Dale Pendell has written the "Pharmako" trilogy about the plant world; I've only read "Pharmako/Poeia" but it was pretty awesome. Lots of science and research, wrapped in poetics, steeped in enigma and served up with a light drizzle of autobiography. Reads like a fascinating encyclopedia colorfully annotated by an eccentric alchemist uncle.
posted by Rube R. Nekker at 4:38 PM on April 16, 2012 [1 favorite]


The film Baraka. No words, just pictures. It's like 20 years old but still just blows me away.
posted by BoscosMom at 11:48 PM on April 16, 2012 [1 favorite]


The Mind of a Mnemonist by Luria. Its a beautifully written book about a man who can't forget anything and his troubles with life. Its half science and half biography. I can't recommend it highly enough.
posted by SpaceWarp13 at 5:17 AM on April 17, 2012


For the second time this week, I'll link to an old comment of mine illustrating why I find the 11-volume History of Civilization by Will and Ariel Durant thoroughly delightful.
posted by kristi at 11:21 AM on April 17, 2012


TED talks 20 mins each, great for lunchtime at work.
The DO lectures
posted by at at 5:21 PM on April 17, 2012 [1 favorite]

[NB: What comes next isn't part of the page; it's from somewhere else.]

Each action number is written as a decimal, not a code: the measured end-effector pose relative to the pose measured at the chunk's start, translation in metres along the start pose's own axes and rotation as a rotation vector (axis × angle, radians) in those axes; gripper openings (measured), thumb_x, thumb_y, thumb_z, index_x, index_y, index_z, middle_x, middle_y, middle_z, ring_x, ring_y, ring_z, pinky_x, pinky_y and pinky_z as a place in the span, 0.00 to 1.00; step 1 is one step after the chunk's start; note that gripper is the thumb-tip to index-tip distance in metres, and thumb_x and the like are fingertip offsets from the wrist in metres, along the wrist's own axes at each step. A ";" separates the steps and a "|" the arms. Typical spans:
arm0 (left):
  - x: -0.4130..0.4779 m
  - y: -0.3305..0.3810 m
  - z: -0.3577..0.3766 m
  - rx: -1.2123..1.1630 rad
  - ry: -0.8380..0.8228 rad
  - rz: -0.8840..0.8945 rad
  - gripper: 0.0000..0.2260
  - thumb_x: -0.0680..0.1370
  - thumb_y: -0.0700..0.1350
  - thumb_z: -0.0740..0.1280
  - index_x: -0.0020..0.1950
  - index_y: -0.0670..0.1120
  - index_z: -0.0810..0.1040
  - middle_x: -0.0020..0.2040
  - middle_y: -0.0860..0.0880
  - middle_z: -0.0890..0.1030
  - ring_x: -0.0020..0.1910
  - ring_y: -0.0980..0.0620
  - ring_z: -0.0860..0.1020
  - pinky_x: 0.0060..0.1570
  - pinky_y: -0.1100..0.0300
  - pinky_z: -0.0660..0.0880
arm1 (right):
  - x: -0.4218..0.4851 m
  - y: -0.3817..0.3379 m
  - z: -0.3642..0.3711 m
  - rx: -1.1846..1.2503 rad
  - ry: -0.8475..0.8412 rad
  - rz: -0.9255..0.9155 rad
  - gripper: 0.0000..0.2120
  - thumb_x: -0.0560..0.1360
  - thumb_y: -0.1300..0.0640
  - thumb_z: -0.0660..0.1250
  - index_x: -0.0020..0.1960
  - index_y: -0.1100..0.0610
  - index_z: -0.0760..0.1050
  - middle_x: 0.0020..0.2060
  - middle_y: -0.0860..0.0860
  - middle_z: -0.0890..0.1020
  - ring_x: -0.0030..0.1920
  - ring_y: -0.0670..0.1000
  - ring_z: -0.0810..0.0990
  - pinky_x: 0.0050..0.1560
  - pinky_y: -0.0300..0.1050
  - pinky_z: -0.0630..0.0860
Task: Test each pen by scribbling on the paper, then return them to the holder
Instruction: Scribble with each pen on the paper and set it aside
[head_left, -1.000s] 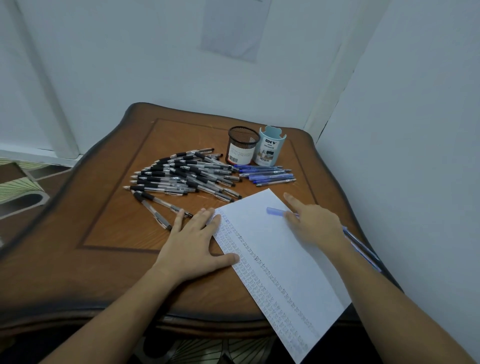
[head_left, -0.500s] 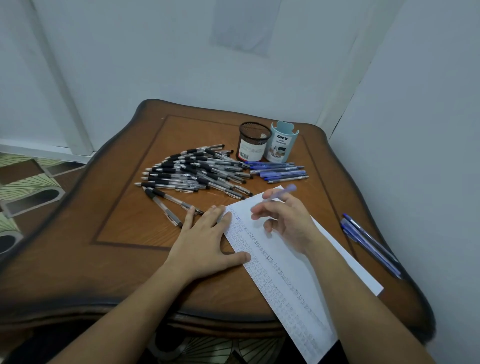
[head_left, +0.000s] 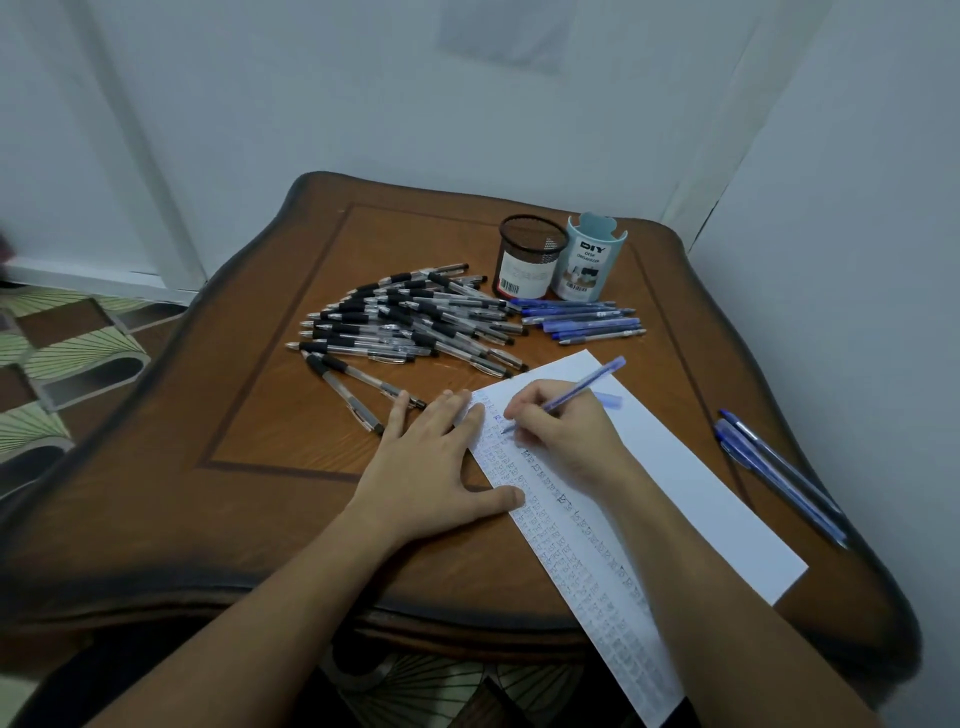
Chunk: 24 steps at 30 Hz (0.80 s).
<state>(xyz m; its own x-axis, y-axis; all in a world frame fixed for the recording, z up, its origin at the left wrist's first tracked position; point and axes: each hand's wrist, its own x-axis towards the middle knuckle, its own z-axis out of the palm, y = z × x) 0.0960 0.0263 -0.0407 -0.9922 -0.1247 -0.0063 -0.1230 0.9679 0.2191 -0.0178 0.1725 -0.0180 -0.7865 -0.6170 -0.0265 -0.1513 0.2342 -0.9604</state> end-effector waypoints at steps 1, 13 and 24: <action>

Hactar's mention of the cartoon guides/histories prompted me to bring up Scott McCloud's Understanding Comics, which is interesting because I'm usually ready to recommend that book to anyone remotely interested in any sort of art, not just comics and not even just visual art.

I'll also cast my vote for the already-mentioned Uncle Tungsten and The Botany of Desire (and if you enjoy that, go ahead with more Pollan and check out The Omnivore's Dilemma).

I'd hate to miss out on the history recommendations that everyone is giving you, so how about Mark Kurlansky's Salt: A World History?

And there's also Penny LeCouteur and Jay Burreson with Napoleon's Buttons: How 17 Molecules Changed History


And here are a few more:

Mary Roach's Stiff: The Curious Lives of Human Cadavers

Atul Gawande's Complications (and if you enjoy that, Better)

Malcolm Gladwell's New Yorker columns, which may get you into his books (The Tipping Point, Blink, Outliers)

You said you like memoirs? Read anything by Richard Feynman. And you can also look into his books/lectures on physics.


I could go on for ages, but instead I'll stop there.
posted by cardioid at 11:59 PM on April 17, 2012


Response by poster: I now have an Amazon wish list as long as my arm.

To add a recommendation of my own, I am currently reading The Master and His Emissary, which completely fits the bill. Copious underlinings. Mind blown.
posted by stuck on an island at 12:22 PM on April 29, 2012


Robert Sapolsky, Primate's Memoir.
2nding Connections, a terrific and engaging series
And another vote for John McPhee, as well as for the New Yorker, where McPhee was published. I love the articles in the New Yorker that take an ordinary topic, plumb its depths, and make it a riveting story.